Le dépôt d’un préavis de grève ne semblait, outre mesure, déranger les autorités dans leur lancée. Car, entretemps, le patron de l’Office continuait à stigmatiser les travailleurs. C’est  à 48 heures  du début de la grève, exactement le mardi 23 octobre, dans la nuit, que le chef de l’Etat en personne prit la mesure de la gravité  de la situation. Il fit tout pour recevoir, échanger, avec les responsables du Syntade. A leur sortie, les syndicalistes ne dirent mot de leur entrevue mais ils espéraient, disent-ils que le chef de l’Etat allait s’investir personnellement  afin de trouver une solution au problème. Tâche a été confiée à une commission ministérielle de rencontrer à nouveau le syndicat. Sans succès,  car pour  le Syntade, c’est l’abrogation de la loi ou rien ? Durant toute journée du mardi 24 octobre, les deux parties ne parvinrent pas à accorder leur violon. Naturellement, la grève  de 72 h débuta hier 27 octobre et s’achèvera le 27.
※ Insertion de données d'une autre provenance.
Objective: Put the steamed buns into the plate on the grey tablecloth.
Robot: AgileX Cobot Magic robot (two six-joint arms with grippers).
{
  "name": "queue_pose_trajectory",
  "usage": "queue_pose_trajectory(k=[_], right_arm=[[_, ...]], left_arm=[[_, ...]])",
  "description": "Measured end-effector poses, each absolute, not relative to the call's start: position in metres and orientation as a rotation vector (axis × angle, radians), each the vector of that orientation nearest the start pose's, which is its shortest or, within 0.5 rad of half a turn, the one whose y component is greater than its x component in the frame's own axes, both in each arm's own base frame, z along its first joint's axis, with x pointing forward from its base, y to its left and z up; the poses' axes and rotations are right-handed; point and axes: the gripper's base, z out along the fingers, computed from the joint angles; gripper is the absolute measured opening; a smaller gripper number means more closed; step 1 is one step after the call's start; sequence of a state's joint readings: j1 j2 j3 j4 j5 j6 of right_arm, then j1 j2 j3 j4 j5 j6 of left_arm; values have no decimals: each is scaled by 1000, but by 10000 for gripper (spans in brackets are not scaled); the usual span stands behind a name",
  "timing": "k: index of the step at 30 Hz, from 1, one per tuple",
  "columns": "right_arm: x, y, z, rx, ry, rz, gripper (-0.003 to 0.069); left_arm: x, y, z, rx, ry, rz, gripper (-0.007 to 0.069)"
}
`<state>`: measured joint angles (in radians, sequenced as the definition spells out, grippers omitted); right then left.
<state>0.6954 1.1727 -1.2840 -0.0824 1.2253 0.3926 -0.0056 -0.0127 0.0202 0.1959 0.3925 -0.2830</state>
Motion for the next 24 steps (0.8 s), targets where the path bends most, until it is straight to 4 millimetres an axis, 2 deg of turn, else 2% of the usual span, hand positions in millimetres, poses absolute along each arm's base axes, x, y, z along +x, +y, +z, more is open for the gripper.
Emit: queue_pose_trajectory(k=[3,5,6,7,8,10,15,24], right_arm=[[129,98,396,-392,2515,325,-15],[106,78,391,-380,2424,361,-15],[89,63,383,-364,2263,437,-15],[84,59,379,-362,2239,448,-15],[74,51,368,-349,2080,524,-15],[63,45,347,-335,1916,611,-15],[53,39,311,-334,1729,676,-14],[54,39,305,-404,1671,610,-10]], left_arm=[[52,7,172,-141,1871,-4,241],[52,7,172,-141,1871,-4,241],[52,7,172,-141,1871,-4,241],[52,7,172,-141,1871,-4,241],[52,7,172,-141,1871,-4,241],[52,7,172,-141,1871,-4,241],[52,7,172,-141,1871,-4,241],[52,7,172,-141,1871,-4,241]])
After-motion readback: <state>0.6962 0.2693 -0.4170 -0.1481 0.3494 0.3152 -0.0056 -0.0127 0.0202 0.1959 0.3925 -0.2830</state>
Une grève largement suivie comme l’ont constaté nos radars. A Kayes, Ségou, Sikasso, Bamako, toutes les opérations sont restées en blocage. Idem à Gao, la cité des Askia, Mopti, Koulikoro, tant la détermination des militants du Syntade s’avère  farouche. Fidèle à ses habitudes d’une autre époque, le pouvoir a fait circuler l’idée selon laquelle ce sont les partenaires extérieurs du pays (FMI, Banque mondiale..) qui exigent l’adoption d’une loi contre l’enrichissement illicite, suivie de la création d’une structure dans ce sens. Mais vérification faite, il s’avère que des réserves avaient été formulées par ces derniers. Par exemple, la Banque mondiale a estimé que les mesures adoptées (par le gouvernement) n’étaient pas « conformes » aux bonnes pratiques internationales ». Mieux, l’institution mondiale fait savoir ceci : Cette loi contient de nombreuses lacunes qui limitent son champ d’application et sont susceptibles d’amoindrir considérablement l’efficacité de sa mise en œuvre » ? Dans la foulée, la Banque mondiale précise : «  ces carences concernent, rn particulier, la définition de l’infraction d’enrichissement illicite qui n’est pas conforme à celle de la ONUCD et l’exclusion des parlementaires et enfants majeurs de l’obligation de déclaration de patrimoine et de la possibilité d’être condamnés pour enrichissement illicite ».

L’article N° 2 de la loi querellée se  réfère au « train de vie » mené par la personne sans rapport avec ses moyens légitimes, note la Banque. Pour elle, le «  train de vie » se rapporte moins à l’enrichissement illicite que le blanchissement de son produit. L’Office des Nations-Unies contre la Drogue et le Crime (ONUCD) ajoute-t-elle, ne mentionne pas le train de vie.